Activity
Output each line of the data word for word, from the first through the line that holds "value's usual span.", and leave off whatever follows.

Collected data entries
__________
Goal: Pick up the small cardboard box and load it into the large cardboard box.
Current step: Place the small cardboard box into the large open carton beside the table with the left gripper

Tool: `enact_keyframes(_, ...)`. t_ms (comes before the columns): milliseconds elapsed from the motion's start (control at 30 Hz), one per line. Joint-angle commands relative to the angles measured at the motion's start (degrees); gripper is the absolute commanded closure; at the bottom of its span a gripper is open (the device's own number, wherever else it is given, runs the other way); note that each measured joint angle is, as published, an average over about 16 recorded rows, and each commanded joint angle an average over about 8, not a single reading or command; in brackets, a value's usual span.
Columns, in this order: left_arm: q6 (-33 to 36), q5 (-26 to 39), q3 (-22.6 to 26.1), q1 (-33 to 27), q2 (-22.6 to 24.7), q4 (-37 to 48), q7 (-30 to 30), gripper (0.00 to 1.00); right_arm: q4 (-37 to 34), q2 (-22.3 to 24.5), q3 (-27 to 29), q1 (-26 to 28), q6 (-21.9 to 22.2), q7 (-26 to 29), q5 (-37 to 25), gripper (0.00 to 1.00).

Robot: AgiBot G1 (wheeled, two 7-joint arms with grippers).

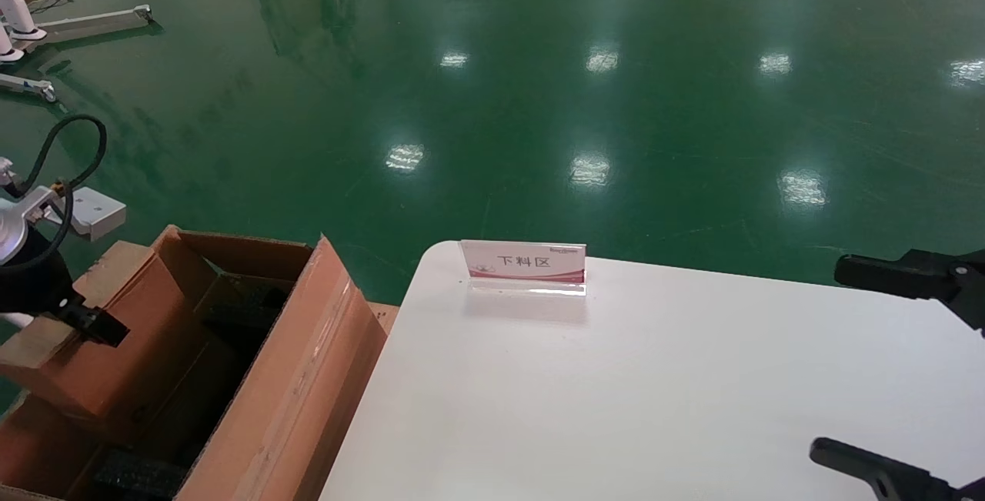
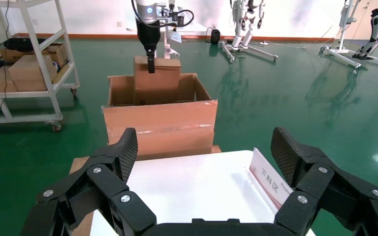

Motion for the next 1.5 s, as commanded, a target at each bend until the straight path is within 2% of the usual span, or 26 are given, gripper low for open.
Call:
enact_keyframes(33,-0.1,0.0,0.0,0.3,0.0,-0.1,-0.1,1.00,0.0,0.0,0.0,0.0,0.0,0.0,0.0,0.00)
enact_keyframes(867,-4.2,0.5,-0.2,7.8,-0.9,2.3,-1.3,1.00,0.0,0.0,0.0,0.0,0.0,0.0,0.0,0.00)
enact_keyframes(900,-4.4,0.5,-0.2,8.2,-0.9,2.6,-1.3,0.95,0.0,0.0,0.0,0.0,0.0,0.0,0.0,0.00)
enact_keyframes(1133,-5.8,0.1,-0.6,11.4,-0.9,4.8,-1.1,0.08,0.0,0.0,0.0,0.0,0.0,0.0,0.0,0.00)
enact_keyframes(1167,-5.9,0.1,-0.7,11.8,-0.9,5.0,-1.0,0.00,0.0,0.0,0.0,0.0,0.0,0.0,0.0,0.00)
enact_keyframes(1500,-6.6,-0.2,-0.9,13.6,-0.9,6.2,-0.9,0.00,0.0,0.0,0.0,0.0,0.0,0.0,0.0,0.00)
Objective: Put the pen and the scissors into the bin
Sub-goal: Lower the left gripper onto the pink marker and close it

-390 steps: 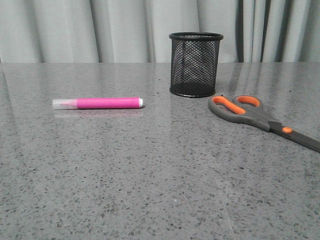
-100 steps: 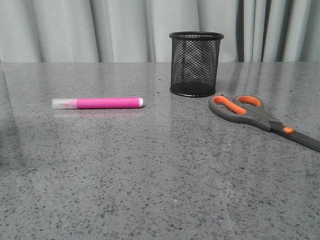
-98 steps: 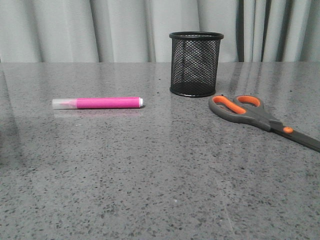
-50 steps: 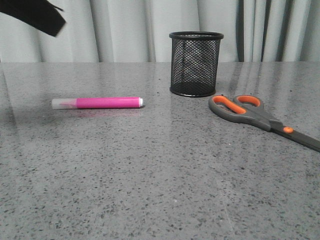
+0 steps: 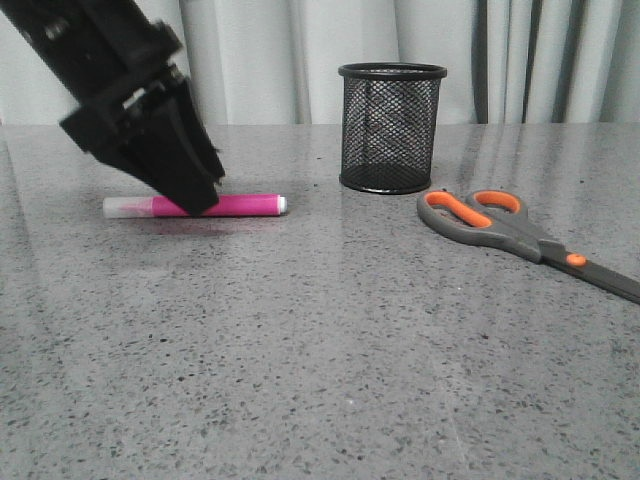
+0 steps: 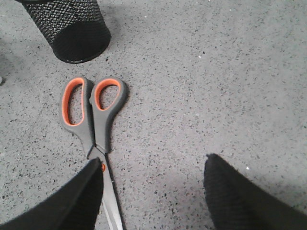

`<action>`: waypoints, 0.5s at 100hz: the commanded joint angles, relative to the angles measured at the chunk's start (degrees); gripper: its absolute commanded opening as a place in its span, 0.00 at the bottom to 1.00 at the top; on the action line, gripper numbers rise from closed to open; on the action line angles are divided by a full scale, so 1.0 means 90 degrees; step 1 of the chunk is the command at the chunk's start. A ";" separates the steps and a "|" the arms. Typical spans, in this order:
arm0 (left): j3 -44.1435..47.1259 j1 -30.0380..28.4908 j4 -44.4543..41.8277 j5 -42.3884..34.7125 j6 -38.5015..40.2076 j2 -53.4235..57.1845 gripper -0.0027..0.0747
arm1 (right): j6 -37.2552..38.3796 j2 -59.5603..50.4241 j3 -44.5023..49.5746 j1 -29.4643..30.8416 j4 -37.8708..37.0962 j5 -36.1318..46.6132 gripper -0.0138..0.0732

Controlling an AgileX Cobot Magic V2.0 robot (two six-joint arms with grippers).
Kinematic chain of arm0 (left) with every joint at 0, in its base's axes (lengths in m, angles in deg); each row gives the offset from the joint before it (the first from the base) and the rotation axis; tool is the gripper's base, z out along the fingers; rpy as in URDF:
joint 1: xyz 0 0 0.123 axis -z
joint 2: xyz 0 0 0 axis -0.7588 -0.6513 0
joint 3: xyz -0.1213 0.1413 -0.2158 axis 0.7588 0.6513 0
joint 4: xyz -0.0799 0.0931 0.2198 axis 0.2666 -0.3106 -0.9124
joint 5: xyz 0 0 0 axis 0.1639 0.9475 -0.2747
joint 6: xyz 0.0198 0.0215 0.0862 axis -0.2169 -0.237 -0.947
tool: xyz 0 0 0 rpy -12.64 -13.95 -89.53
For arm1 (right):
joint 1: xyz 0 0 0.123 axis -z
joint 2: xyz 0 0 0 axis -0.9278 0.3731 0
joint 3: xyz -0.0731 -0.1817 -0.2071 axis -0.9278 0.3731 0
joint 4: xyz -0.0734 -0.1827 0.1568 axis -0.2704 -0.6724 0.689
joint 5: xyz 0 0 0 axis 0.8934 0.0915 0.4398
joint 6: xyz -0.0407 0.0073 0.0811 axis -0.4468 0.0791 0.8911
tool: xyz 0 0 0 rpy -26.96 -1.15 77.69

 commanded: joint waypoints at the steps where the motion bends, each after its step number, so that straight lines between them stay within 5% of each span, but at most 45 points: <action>1: -0.0275 0.0063 0.0184 -0.0105 -0.0025 0.0098 0.49 | -0.0082 0.0014 -0.0216 0.0011 0.0108 0.0345 0.63; 32: -0.0306 0.0063 0.0077 -0.0303 -0.0025 -0.0072 0.46 | -0.0082 0.0014 -0.0216 0.0011 0.0108 0.0345 0.63; 50: -0.0306 0.0063 -0.0136 -0.0104 -0.0025 -0.0072 0.23 | -0.0082 0.0014 -0.0216 0.0011 0.0108 0.0345 0.63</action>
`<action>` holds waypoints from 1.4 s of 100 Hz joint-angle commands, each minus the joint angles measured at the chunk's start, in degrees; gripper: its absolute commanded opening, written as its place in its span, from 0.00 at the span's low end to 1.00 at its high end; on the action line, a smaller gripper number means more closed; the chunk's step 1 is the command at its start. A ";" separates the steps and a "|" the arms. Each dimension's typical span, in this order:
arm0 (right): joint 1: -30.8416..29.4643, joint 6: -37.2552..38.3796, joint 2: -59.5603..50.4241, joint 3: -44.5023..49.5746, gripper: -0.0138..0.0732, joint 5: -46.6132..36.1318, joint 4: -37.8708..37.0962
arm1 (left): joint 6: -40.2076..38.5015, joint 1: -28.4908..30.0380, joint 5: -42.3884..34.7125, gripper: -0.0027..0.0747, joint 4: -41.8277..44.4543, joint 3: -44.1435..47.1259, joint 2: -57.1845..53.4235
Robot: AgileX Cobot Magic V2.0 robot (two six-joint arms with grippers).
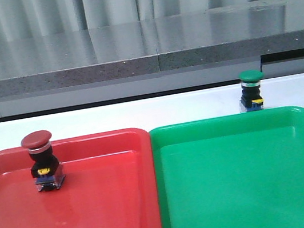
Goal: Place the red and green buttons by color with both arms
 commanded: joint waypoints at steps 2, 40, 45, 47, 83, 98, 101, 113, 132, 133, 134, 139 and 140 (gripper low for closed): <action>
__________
Output for this exercise
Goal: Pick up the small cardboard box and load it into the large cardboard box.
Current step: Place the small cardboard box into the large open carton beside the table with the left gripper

Tool: `enact_keyframes(_, ...)`. t_ms (comes before the columns): milliseconds elapsed from the motion's start (control at 30 Hz), one per line. Joint-angle commands relative to the angles measured at the motion's start (degrees); gripper is the absolute commanded closure; at the bottom of its span a gripper is open (the device's own number, wherever else it is given, runs the other way); note that each measured joint angle is, as published, an average over about 16 recorded rows, and each commanded joint angle an average over about 8, not a single reading or command; in brackets, a value's usual span.

What was requested is fully covered by this answer.